Before we start assessing the future of e-books and public libraries, let’s set the framework for how authors should get paid and who has the power to provide a digital library for the world.

The E-Book Market

It might be instructive to take a brief look at how Google has inserted itself into the e-book market. There are five major players in delivering e-books to readers:

  1. 1. Authors: The vast majority of authors are crucial but in many ways peripheral to the development of e-books. That may change (as it has in journalism) but in the near future, their power is distributed too widely.
  2. 2. Publishers: Publishers select authors, preen their works and prepare them for public consumption. Resembling the intransigence of record labels in the music industry, publishers are effectively dragging their feet on e-books by not offering any type of discount that would realistically lure readers away from paper books. Publishers fear that the sharing of e-books and emergence of virtual publishing will cut them out of the value chain.
  3. 3. Google: Google has used its deep pockets to rapidly insert itself into the e-books value chain. Google already reaches out directly to authors, so it’s easy to imagine that publishers may lose power and influence.
  4. 4. Libraries: Libraries are a widely distributed market and reliable customer, purchasing millions of books every year for their collections. The role of libraries in the digital world is rapidly changing. They may lag behind and slowly adapt to e-books, but taking initiative sooner could them more control over the e-books market than any other player.
  5. 5. Bookstores: Bookstores - online and off - have lagged on developing a viable e-book model. E-book sellers are often small web companies with specialized catalogs (see statastic! below). Your corner bookstores should be shaking in their bricks and mortar when it comes to e-books, and finding an e-book at Amazon.com is a confounding experience.

Copyright Issues

Now that we know the players, let’s look at one sticky issue that may be delaying the widespread adoption of e-books. Copyright is fundamentally a commercial problem, not a legal one. Intellectual property protection enables authors and musicians to derive profit from their works. Digital Rights Management (DRM) is absolutely critical to protecting the rights of authors. While many of us are familiar with the shortcomings of DRM in music, it is much better suited to e-books - with some adjustments:

  • -Customers who purchase e-books must be given a discount. Of the $20 you pay for a new hardback book, up to half is allocated to shipping, printing, publishing, and marketing costs. When you eliminate those costs by selling it in electronic format, you can charge less (say $12) while increasing publisher and author profits.
  • -Customers who purchase e-books should have the right to re-sell those books. Although Apple is having no trouble selling DRM music that cannot be re-sold, music downloads are fundamentally different: music is designed for repetition. Just try reading an e-book as many times as your little sister listens to the latest Justin Timberlake CD.
  • -E-books must be sold in sections. Just like being able to buy an MP3 single rather than the full album, e-books must give customers the option to part of a book - especially in non-fiction. For a few cents, customers should be able to buy a single recipe (rather than the cookbook), or city museum guide (rather than the entire country guide).
  • -E-books must be rent-able (a.k.a. subscription model or DRM time bombs). This is especially critical for the success of electronic public libraries.

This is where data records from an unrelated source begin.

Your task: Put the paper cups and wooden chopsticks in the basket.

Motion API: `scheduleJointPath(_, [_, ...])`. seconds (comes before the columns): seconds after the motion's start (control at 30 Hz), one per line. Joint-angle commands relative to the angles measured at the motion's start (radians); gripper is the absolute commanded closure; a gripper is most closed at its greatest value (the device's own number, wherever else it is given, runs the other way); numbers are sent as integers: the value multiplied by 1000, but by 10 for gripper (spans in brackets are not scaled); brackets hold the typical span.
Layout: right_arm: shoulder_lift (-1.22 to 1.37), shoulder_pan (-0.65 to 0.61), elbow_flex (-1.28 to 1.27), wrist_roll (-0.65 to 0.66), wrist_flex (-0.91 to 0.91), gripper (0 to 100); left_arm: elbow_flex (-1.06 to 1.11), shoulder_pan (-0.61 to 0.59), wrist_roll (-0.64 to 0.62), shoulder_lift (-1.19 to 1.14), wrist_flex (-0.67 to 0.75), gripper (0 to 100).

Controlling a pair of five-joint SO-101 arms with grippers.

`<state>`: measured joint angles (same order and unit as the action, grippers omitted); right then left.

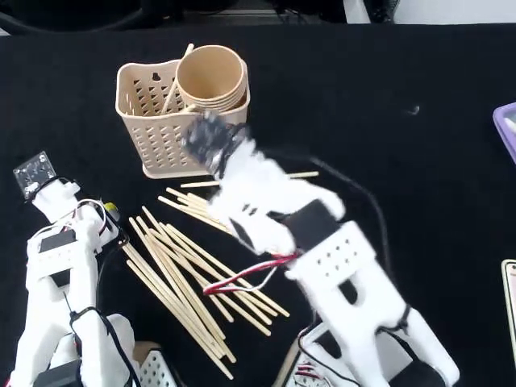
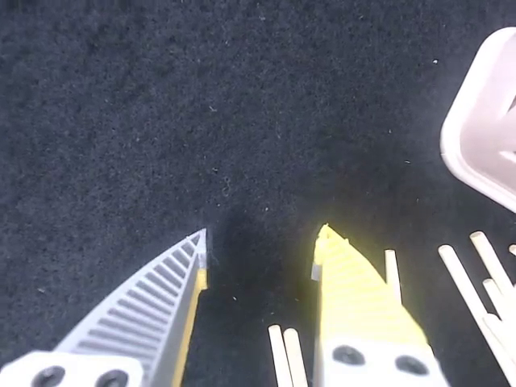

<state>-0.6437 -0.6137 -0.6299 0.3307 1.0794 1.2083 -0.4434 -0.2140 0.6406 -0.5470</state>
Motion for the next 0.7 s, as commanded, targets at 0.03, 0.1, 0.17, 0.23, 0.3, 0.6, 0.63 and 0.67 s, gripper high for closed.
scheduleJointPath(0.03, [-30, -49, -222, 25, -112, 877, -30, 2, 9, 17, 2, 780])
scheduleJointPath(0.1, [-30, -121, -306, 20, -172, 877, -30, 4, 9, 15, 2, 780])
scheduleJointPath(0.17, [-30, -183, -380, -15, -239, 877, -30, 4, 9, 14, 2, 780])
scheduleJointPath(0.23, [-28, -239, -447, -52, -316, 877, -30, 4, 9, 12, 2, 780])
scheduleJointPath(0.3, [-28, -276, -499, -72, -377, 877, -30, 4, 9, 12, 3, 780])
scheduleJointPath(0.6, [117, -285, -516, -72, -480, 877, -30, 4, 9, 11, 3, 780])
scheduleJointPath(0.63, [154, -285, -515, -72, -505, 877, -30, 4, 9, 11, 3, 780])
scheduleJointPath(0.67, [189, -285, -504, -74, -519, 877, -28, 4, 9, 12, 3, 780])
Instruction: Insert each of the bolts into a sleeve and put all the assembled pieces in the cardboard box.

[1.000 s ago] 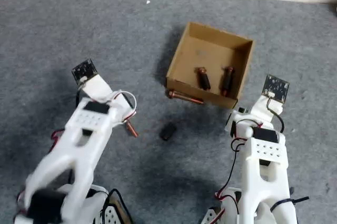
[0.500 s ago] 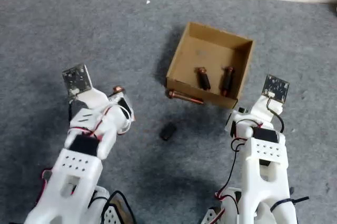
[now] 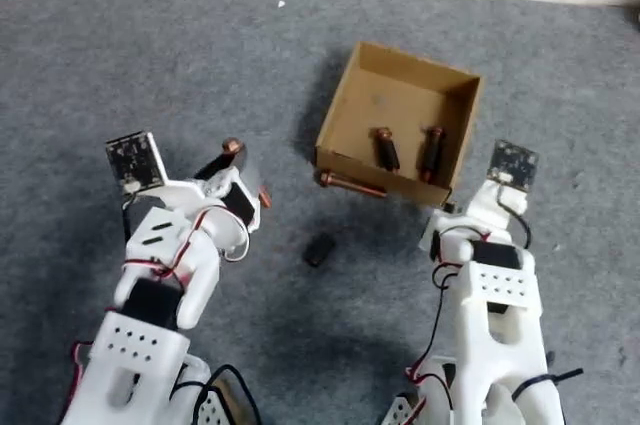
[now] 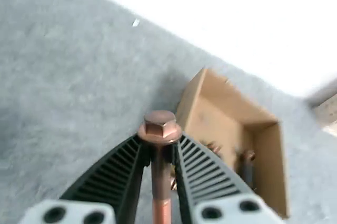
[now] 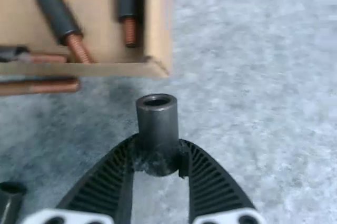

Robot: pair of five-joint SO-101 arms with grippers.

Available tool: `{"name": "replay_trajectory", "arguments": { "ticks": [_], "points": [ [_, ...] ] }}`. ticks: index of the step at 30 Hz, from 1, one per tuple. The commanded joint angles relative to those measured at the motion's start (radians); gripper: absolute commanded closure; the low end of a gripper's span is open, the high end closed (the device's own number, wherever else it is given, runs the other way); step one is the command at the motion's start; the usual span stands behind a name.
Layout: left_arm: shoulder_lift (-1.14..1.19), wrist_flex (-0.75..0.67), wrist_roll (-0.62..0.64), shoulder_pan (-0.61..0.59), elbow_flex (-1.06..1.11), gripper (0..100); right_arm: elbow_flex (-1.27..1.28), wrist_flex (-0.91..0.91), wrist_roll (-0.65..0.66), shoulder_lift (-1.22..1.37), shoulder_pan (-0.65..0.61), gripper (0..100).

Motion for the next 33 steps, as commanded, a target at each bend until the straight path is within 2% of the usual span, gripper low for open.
{"name": "replay_trajectory", "arguments": {
  "ticks": [1,3,8,19,28,30,33],
  "points": [
    [-0.087,-0.041,-0.008,0.019,-0.039,100,-0.016,-0.027,0.0,-0.033,-0.062,99.5],
    [-0.116,-0.041,-0.008,0.019,-0.039,100,-0.018,-0.027,0.011,-0.035,-0.096,99.5],
    [-0.188,-0.041,-0.008,0.019,-0.038,100,-0.088,-0.027,0.189,-0.044,-0.236,99.5],
    [-0.357,-0.04,-0.008,0.018,0.077,100,-0.05,-0.035,0.195,-0.418,-0.397,99.5],
    [-0.556,-0.04,-0.008,0.018,0.088,100,0.255,-0.384,0.207,-0.641,-0.539,99.5],
    [-0.579,-0.04,-0.008,0.018,0.09,100,0.326,-0.447,0.259,-0.687,-0.575,99.5],
    [-0.584,-0.04,-0.008,0.019,0.09,100,0.441,-0.542,0.404,-0.768,-0.63,99.4]
  ]
}}
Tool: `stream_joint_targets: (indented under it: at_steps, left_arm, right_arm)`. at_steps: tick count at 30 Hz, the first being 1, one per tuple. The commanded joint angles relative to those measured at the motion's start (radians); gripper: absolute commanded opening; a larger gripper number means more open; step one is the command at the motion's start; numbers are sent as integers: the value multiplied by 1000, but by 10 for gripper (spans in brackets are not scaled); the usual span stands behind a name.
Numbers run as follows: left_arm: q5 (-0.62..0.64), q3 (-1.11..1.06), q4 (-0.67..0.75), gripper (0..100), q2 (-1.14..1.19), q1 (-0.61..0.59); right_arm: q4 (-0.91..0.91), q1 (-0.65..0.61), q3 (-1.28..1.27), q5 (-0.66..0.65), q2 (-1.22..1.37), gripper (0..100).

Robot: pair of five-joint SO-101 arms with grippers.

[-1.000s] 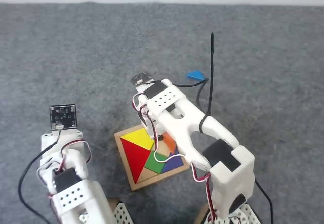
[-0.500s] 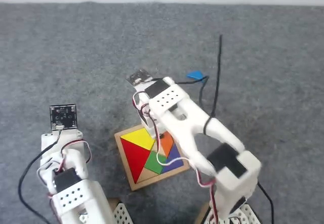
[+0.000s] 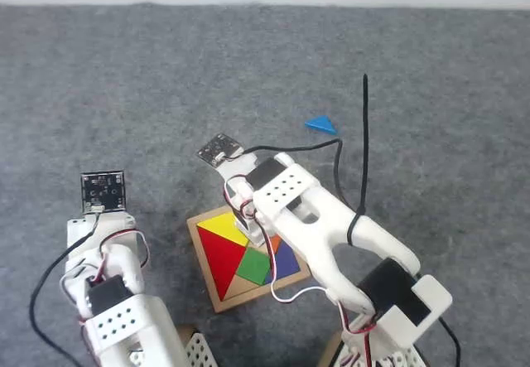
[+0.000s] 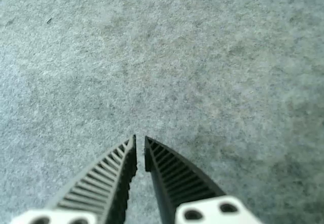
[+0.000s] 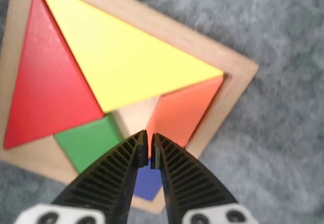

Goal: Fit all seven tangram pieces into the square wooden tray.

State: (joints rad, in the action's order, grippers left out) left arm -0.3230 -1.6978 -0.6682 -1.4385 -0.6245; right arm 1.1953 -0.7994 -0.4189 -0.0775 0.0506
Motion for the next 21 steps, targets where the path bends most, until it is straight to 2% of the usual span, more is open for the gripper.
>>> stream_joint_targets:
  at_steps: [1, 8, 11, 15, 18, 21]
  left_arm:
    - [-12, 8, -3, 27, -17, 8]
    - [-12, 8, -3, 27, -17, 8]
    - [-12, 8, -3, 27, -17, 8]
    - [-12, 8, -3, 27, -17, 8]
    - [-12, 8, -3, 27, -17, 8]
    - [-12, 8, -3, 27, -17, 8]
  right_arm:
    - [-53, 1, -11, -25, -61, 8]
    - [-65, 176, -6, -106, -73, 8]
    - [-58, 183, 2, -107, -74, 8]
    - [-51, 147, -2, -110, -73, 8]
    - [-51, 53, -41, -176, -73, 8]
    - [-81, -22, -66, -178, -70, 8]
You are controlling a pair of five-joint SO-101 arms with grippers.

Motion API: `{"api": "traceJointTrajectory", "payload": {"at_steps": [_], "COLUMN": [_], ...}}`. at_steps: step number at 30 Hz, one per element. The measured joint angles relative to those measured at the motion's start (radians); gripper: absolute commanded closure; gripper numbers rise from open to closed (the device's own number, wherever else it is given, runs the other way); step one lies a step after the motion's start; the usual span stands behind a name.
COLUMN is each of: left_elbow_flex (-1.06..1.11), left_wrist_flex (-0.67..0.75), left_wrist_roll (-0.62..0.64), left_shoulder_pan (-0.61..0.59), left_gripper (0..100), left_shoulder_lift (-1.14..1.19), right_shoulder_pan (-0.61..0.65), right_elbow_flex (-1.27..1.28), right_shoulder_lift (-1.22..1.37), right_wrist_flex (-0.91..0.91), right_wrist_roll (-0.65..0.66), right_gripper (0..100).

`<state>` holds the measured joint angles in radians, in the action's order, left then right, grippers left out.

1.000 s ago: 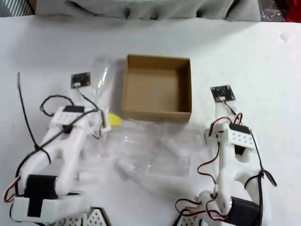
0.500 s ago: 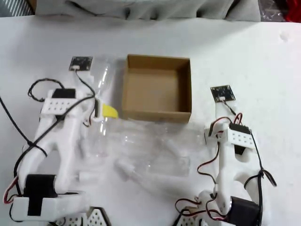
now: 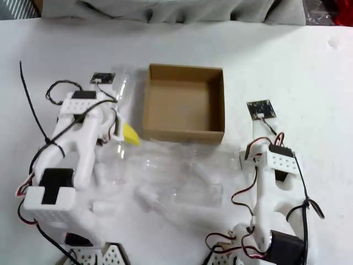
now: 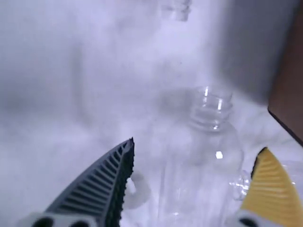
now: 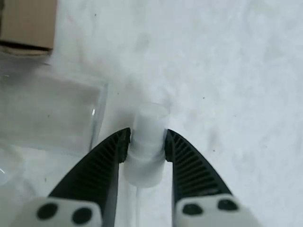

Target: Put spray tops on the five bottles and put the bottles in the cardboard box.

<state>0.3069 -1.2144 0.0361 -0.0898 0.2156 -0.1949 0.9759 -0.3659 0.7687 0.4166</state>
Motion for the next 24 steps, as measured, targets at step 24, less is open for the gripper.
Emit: {"api": "traceJointTrajectory", "payload": {"at_steps": [24], "left_elbow_flex": [0.015], "left_wrist_flex": [0.092], "left_wrist_roll": [0.000], "left_shoulder_pan": [0.051], "left_gripper": [93], "left_shoulder_lift": [0.009], "right_shoulder_pan": [0.000], "right_elbow_flex": [0.000], "right_shoulder_lift": [0.000], "right_wrist_flex": [-0.012], "right_wrist_roll": [0.000], "right_gripper": [98.2]}}
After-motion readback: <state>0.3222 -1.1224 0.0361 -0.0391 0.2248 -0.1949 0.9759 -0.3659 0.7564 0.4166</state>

If low-priced e-books are protected by reliable DRM and rent-able for public libraries, copyright protection should cease to be an issue. Why? Because people will have almost no incentive to share e-books and e-libraries would create a reliable profit center for publishers and authors.

The Wal-Mart Library?

Now that we have the commercial fundamentals of our new e-book world established, let’s take a look at how this would impact the players.

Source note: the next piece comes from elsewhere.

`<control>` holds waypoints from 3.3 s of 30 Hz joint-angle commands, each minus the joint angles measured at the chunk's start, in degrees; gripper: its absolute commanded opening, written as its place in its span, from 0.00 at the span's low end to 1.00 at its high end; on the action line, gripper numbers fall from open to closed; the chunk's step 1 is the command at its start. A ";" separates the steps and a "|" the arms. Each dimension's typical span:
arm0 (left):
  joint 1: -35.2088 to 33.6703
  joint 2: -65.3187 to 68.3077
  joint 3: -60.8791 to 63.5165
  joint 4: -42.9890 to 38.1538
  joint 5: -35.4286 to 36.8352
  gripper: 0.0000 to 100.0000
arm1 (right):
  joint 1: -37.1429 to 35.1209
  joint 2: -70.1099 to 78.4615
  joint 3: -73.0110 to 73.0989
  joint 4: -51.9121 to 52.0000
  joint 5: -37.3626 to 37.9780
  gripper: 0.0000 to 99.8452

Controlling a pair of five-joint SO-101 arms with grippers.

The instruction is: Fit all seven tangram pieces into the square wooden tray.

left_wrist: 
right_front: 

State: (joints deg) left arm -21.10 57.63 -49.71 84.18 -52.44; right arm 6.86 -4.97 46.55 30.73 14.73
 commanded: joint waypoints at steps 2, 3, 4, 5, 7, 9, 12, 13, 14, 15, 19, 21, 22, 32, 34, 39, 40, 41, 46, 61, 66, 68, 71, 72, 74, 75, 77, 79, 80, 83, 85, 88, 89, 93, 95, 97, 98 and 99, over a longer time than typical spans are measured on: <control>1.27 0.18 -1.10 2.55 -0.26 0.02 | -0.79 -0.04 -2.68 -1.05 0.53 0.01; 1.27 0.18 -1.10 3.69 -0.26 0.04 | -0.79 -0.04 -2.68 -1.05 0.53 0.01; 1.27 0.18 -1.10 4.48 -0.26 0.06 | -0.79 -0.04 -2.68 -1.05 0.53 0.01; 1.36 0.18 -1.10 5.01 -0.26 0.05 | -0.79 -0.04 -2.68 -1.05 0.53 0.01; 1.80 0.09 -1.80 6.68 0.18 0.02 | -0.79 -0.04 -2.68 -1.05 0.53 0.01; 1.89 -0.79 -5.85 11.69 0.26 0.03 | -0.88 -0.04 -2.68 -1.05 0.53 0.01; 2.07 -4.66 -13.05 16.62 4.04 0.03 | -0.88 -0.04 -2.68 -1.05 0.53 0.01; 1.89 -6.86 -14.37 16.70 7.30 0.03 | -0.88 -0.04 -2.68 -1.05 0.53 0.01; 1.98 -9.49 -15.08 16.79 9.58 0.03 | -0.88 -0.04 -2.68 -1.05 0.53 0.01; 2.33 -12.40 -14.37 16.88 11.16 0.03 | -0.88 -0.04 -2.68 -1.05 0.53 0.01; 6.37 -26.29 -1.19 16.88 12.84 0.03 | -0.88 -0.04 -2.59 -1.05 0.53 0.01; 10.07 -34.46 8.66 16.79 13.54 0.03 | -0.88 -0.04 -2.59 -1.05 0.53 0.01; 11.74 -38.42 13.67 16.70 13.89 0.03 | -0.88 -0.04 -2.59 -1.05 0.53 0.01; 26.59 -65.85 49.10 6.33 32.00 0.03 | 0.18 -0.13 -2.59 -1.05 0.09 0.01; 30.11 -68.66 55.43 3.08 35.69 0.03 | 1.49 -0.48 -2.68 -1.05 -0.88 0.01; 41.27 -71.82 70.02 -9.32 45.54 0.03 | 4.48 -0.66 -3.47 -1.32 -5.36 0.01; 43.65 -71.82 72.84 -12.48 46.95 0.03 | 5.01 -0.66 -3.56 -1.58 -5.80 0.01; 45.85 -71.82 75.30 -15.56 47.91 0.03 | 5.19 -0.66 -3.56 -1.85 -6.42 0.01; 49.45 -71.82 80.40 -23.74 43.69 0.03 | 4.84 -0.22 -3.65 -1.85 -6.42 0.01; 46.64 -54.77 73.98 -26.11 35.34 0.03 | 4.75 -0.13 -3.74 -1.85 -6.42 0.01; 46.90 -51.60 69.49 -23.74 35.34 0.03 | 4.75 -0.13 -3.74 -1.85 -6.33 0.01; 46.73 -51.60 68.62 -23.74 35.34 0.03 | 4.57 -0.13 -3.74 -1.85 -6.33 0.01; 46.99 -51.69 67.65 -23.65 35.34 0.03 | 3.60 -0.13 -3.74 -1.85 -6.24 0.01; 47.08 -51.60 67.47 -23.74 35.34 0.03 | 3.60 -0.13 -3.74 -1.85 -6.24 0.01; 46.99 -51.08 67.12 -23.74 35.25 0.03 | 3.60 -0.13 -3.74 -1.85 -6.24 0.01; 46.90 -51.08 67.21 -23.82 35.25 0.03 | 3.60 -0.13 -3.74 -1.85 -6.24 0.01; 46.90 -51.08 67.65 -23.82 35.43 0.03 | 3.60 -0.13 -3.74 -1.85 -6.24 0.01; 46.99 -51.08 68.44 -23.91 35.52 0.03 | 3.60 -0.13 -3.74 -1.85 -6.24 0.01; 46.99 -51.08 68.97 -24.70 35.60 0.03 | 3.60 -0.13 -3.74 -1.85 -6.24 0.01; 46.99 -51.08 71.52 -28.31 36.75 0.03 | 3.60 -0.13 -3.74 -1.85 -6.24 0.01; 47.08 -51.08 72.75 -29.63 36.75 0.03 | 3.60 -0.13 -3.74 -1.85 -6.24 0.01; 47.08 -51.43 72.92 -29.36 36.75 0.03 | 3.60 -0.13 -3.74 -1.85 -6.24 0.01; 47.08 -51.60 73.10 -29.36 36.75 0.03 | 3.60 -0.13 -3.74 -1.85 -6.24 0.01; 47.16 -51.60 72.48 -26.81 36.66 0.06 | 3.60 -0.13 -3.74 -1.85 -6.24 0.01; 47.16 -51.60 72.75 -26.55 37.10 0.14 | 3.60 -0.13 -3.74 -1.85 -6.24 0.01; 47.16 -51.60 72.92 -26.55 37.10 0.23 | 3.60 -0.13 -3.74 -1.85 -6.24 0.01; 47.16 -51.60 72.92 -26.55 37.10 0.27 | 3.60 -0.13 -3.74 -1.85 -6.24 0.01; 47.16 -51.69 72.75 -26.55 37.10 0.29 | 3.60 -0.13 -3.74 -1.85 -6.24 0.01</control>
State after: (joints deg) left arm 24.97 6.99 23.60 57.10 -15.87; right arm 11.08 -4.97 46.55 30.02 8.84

Wal-Mart flipped the supplier-buyer relationship upside-down. Because of Wal-Mart’s size and market share, suppliers are hesitant to be dropped from Wal-Mart shelves. This gives Wal-Mart increased power to negotiate supplier prices down (often to a fault). Suppliers make less profit per item, but they bet on making it up on volume.

When Google enters the e-book market, it will do so as the market leader (see statastic! below). This may have been Google’s strategy all along: the network effect. For example, where would you go to auction an item? If you want the most eyes on your item, you will auction it at Ebay where there are the most items for sale. Google’s huge database of digitized books will provide a similar draw for readers, giving Google buyer power over suppliers - in this case publishers. With the promise of massive volumes of e-books being sold on Google Books, Google should be able to negotiate lower e-book prices with publishers.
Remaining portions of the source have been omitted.